- **Given material**:
[Start of Attachment]
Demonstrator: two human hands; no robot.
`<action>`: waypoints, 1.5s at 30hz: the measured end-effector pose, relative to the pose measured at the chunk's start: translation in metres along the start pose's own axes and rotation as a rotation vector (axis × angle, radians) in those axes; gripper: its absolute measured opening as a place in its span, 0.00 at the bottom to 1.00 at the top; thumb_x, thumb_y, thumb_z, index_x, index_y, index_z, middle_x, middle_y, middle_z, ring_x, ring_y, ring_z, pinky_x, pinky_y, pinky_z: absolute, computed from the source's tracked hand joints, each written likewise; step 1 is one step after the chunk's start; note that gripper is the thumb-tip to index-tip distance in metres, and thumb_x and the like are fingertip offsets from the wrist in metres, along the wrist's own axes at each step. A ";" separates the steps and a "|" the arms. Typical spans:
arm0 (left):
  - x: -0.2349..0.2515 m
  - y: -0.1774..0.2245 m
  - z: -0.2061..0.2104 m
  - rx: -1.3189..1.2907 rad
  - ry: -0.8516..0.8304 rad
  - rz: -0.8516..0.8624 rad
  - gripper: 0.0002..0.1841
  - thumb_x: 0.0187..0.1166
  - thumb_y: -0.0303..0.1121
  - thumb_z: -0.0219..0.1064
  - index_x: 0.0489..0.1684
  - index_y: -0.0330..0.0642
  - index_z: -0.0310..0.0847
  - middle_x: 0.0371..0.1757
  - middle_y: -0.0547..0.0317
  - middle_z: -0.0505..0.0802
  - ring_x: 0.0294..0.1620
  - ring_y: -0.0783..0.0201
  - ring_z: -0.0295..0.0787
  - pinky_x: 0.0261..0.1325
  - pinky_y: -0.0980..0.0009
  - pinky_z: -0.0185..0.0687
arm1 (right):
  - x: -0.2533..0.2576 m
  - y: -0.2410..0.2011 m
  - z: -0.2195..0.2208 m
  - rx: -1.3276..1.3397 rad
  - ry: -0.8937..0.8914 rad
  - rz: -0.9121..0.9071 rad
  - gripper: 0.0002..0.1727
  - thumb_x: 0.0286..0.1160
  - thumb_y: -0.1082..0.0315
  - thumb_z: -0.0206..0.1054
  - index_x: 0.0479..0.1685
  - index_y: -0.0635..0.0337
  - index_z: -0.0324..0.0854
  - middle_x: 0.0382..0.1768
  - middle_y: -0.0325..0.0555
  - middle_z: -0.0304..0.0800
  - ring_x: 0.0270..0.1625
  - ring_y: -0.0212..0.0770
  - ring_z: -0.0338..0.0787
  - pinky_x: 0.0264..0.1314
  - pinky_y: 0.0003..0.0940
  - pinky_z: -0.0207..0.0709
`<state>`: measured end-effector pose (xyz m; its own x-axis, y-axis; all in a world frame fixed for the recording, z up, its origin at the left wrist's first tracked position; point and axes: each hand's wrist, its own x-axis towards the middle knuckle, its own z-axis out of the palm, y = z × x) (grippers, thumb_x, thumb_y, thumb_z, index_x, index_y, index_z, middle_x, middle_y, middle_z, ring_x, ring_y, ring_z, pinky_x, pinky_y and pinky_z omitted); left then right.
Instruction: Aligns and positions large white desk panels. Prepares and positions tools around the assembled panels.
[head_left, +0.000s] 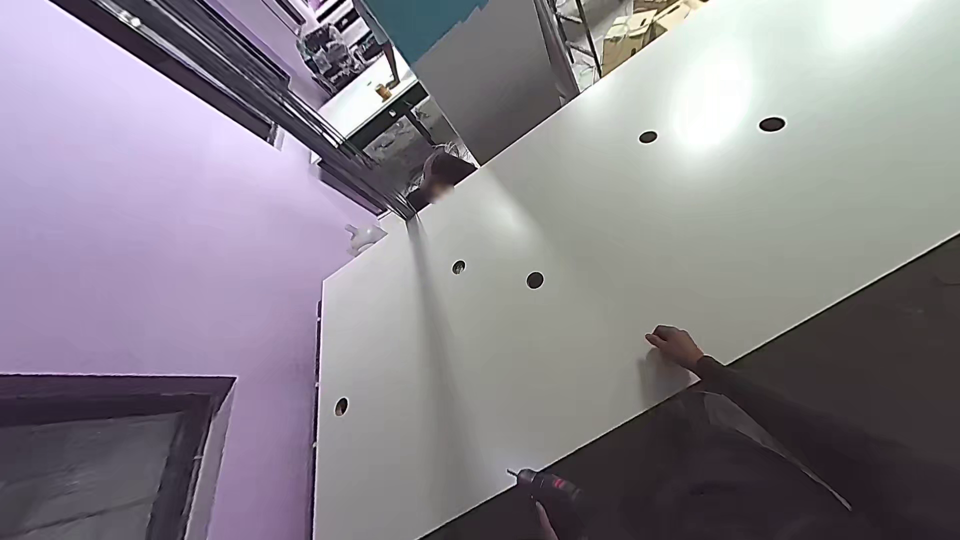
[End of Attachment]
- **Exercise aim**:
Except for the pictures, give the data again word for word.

- **Solution to this problem**:
Demonstrator: two human hands; no robot.
`<action>`: waypoints, 1.5s at 30hz: the measured end-effector pose, relative to the pose measured at the chunk's start: translation in metres along the start pose's own axes and rotation as a rotation vector (axis × angle, radians) in those axes; gripper: its absolute measured opening as a place in its span, 0.00 at the bottom to 1.00 at the top; thumb_x, thumb_y, thumb_z, index_x, index_y, index_z, middle_x, middle_y, middle_z, ring_x, ring_y, ring_z, pinky_x, pinky_y, pinky_z: absolute, computed from the source's tracked hand joints, each written likewise; step 1 is one step after the chunk's start; note that gripper is the thumb-tip to index-tip distance in metres, and thumb_x and the like are fingertip offsets from the wrist in metres, along the wrist's own axes at each step. A ";" separates the steps and a "|" the arms. Typical spans:
arm0 (left):
  - x: -0.2349..0.2515 m
  - y: -0.1774..0.2245 m
  - z: -0.2061..0.2104 m
  - rx: -1.3189..1.2907 rad
  - ry: -0.8516..0.8304 rad
  - rz: -0.8516..0.8624 rad
  - gripper: 0.0002..0.1841
  - thumb_x: 0.0187..0.1166
  - thumb_y: -0.0303..0.1121
  - thumb_z: -0.0219..0.1064
  - index_x: 0.0489..0.1684
  - index_y: -0.0330..0.0642
  - index_z: -0.0310..0.0847
  - middle_x: 0.0371..0.1757
  - middle_y: -0.0547..0.0317
  - middle_z: -0.0505..0.0802
  - ring_x: 0.0294..0.1620
  - ring_y: -0.0783..0.0201
  - ring_z: -0.0295..0.0787
  - pinky_x: 0.0261..0.1325
  - pinky_y: -0.0980..0.0009
  - pinky_z: -0.0185..0.0687
arm1 (right):
  - x: -0.2533..0.2576 m
  - y: -0.2410..0.2011 m
  - z: -0.2195..0.2208 m
  - rx: -1.3276..1.3397 rad
  - ry: -0.8937..0.8914 rad
  - rz: -0.9121..0.9071 rad
  - gripper: 0.0002..0.1727
  - thumb_x: 0.0286..0.1160
  - thumb_y: -0.1082..0.0315
  - thumb_z: -0.0206..0.1054
  - index_x: 0.0479..0.1685
  - index_y: -0.0635..0.0337
  - index_z: -0.0324..0.0854
  - middle_x: 0.0382..0.1768
  - middle_y: -0.0325..0.0555
  - middle_z: -0.0304..0.0800
  - ring_x: 0.0270..0.1625
  - ring_y: -0.0212..0.0770
  - ring_z: -0.0338..0.0787
  - pinky_x: 0.0264..0.1314
  - pinky_y: 0.0003..0.0940
  - pinky_z: -0.0207..0.0709
`<state>`: measured end-effector pose (xyz m; its own x-axis, y-axis; all in a world frame fixed for the recording, z up, its origin at the left wrist's first tracked position; point and axes: each hand's wrist, its own x-axis towards the middle knuckle, its own z-axis out of the palm, y = z × x) (grippers, thumb_x, thumb_y, thumb_z, index_x, index_y, index_z, middle_x, middle_y, middle_z, ring_x, ring_y, ring_z, pinky_x, pinky_y and pinky_z omitted); left then right.
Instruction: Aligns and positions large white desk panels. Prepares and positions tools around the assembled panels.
[head_left, +0.000s] 

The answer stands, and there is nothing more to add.